One of the input signal and residual signal, which is the speech and tone signal, is inputted to pre-processing section 201. Pre-processing section 201 performs high pass filter processing that removes DC components, wave shaping processing which leads to improvement of performance of subsequent encoding processing and pre-emphasis processing, and outputs the processed signal (Xin) to LSP analyzing section 202 and adder 205.

LSP analyzing section

202 performs linear predictive analysis using Xin, converts an LPC (Linear Predictive Coefficient), which is the analyzing result, to LSP (Line Spectral Pairs) and outputs the results to LSP quantizing section 203.

LSP quantizing section

203 performs quantizing processing on the LSP outputted from LSP analyzing section 202 and outputs the quantized LSP to synthesis filter 204. Further, LSP quantizing section 203 outputs a quantized LSP code (L) representing the quantized LSP, to multiplexing section 214.

Synthesis filter

204 generates a synthesized signal by performing filter synthesis on the excitation outputted from adder 211 (described later) using a filter coefficient based on the quantized LSP and outputs the synthesized signal to adder 205.

Adder

205 calculates an error signal by reversing the polarity of the synthesized signal and adding the polarity-reversed synthesized signal to Xin, and outputs the error signal to perceptual weighting section 212.

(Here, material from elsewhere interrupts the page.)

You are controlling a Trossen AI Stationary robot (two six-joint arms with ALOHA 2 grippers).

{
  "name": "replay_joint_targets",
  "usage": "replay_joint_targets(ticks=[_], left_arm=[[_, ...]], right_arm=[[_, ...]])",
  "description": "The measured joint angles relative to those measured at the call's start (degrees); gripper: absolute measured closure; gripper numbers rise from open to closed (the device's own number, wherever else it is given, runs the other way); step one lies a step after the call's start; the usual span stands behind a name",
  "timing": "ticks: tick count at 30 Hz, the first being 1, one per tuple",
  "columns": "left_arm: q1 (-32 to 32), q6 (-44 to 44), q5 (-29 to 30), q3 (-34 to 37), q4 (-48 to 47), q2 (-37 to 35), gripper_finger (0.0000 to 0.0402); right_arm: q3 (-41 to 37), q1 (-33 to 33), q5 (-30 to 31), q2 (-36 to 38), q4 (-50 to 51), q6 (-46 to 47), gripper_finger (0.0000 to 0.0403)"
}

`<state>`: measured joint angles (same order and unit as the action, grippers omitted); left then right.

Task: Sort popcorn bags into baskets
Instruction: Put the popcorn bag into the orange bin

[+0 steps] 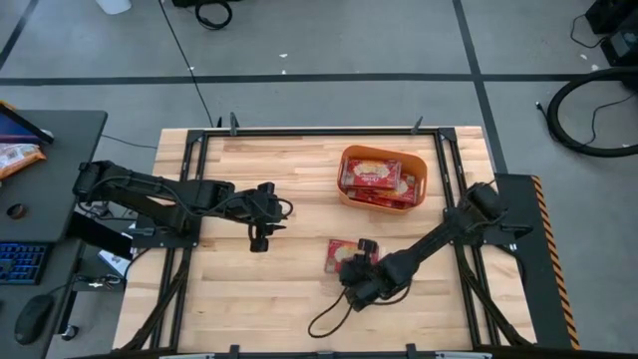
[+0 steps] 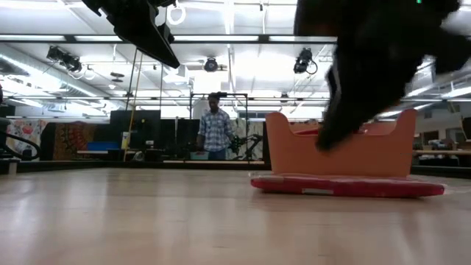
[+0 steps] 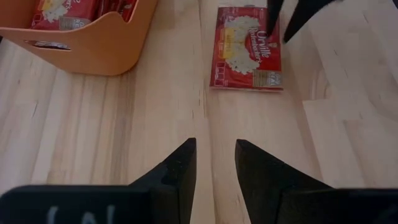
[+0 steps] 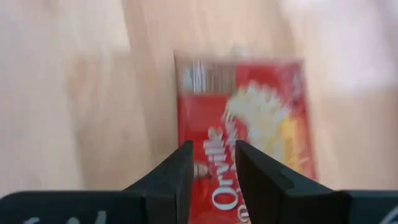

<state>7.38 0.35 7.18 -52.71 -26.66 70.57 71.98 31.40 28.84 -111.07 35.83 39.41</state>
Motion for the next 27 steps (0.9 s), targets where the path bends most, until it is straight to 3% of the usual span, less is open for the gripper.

Adaptive excitation codebook

206 stores in a buffer the excitation outputted by adder 211 in the past, cuts out samples in one frame from the cut out position specified by the signal outputted from parameter determining section 213 and outputs the samples to multiplier 209 as an adaptive excitation vector. Further, adaptive excitation codebook 206 updates the buffer every time an excitation is inputted from adder 211.

Quantization gain generating section 207 determines a quantization adaptive excitation gain and quantization fixed excitation gain using the signal outputted from parameter determining section 213 and outputs these gains to multiplier 209 and multiplier 210, respectively.

Fixed excitation codebook

208 outputs a vector having the shape specified by the signal outputted from parameter determining section 213 to multiplier 210 as a fixed excitation vector.

Multiplier

209 multiplies the adaptive excitation vector outputted from adaptive excitation codebook 206 by the quantization adaptive excitation gain outputted from quantization gain generating section 207 and outputs the result to adder 211. Multiplier 210 multiplies the fixed excitation vector outputted from fixed excitation codebook 208 by the quantization fixed excitation gain outputted from quantization gain generating section 207 and outputs the result to adder 211.

Adder

211 receives the gain-multiplied adaptive excitation vector and fixed excitation vector from multiplier 209 and multiplier 210, respectively, adds the gain-multiplied adaptive excitation vector and fixed excitation vector and outputs an excitation, which is the addition result, to synthesis filter 204 and adaptive excitation codebook 206. The excitation inputted to adaptive excitation codebook 206 is stored in the buffer.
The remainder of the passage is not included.